▶ TASK INSTRUCTIONS
A faithful, word-for-word transcription of all the data is what is needed.

▶ SOURCE MATERIAL
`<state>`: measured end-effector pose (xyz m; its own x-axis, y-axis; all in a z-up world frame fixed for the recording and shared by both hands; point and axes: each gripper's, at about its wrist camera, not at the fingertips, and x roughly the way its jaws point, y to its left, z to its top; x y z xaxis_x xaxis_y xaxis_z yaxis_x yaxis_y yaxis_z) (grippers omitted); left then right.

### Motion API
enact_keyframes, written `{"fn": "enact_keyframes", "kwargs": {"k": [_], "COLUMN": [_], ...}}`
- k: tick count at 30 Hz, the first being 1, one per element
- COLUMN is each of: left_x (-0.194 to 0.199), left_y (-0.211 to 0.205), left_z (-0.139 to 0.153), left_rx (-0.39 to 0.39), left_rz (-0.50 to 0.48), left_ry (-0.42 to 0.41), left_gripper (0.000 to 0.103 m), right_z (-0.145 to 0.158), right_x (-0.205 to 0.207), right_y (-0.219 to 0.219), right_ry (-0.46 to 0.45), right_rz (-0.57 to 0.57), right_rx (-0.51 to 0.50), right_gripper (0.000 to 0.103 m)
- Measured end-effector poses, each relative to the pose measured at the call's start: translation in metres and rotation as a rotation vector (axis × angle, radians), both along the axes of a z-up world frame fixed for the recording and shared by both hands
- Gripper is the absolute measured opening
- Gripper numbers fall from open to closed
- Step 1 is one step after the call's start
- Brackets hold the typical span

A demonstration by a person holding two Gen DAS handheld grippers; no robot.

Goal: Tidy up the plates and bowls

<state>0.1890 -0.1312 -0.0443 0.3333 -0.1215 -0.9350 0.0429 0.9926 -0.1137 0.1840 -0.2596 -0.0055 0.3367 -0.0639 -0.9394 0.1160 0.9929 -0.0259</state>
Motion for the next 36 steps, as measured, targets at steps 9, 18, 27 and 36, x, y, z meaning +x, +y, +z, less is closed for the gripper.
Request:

▶ RESULT
`<state>`: measured end-effector pose (xyz m; its own x-axis, y-axis; all in a z-up world frame fixed for the recording and shared by both hands; point and axes: each gripper's, at about its wrist camera, not at the fingertips, and x roughly the way its jaws point, y to its left, z to its top; x y z xaxis_x xaxis_y xaxis_z yaxis_x yaxis_y yaxis_z) (grippers omitted); left then right.

### Motion API
enact_keyframes, written `{"fn": "enact_keyframes", "kwargs": {"k": [_], "COLUMN": [_], ...}}`
- k: tick count at 30 Hz, the first being 1, one per element
- COLUMN is each of: left_x (-0.194 to 0.199), left_y (-0.211 to 0.205), left_z (-0.139 to 0.153), left_rx (-0.39 to 0.39), left_rz (-0.50 to 0.48), left_ry (-0.42 to 0.41), left_gripper (0.000 to 0.103 m), right_z (-0.145 to 0.158), right_x (-0.205 to 0.207), right_y (-0.219 to 0.219), right_ry (-0.46 to 0.45), right_rz (-0.57 to 0.57), right_rx (-0.51 to 0.50), right_gripper (0.000 to 0.103 m)
- Measured end-effector poses, each relative to the pose measured at the call's start: translation in metres and rotation as a rotation vector (axis × angle, radians), both along the axes of a z-up world frame fixed for the recording and shared by both hands
- Gripper is the absolute measured opening
- Gripper numbers fall from open to closed
- Step 1 is one step after the call's start
- Brackets hold the typical span

A demonstration by a person holding two Gen DAS handheld grippers; no robot.

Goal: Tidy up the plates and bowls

<state>0.1890 -0.1312 -0.0443 0.3333 -0.1215 -0.9350 0.0429 0.9926 -0.1137 0.1840 -0.2596 -0.0055 0.3367 -0.0639 -0.9394 0.1160 0.9929 -0.0259</state>
Motion for the next 36 steps, as measured, targets at steps 9, 18, 27 and 36, x, y, z meaning +x, +y, +z, less is closed for the gripper.
Request:

That is the complete output for this exercise.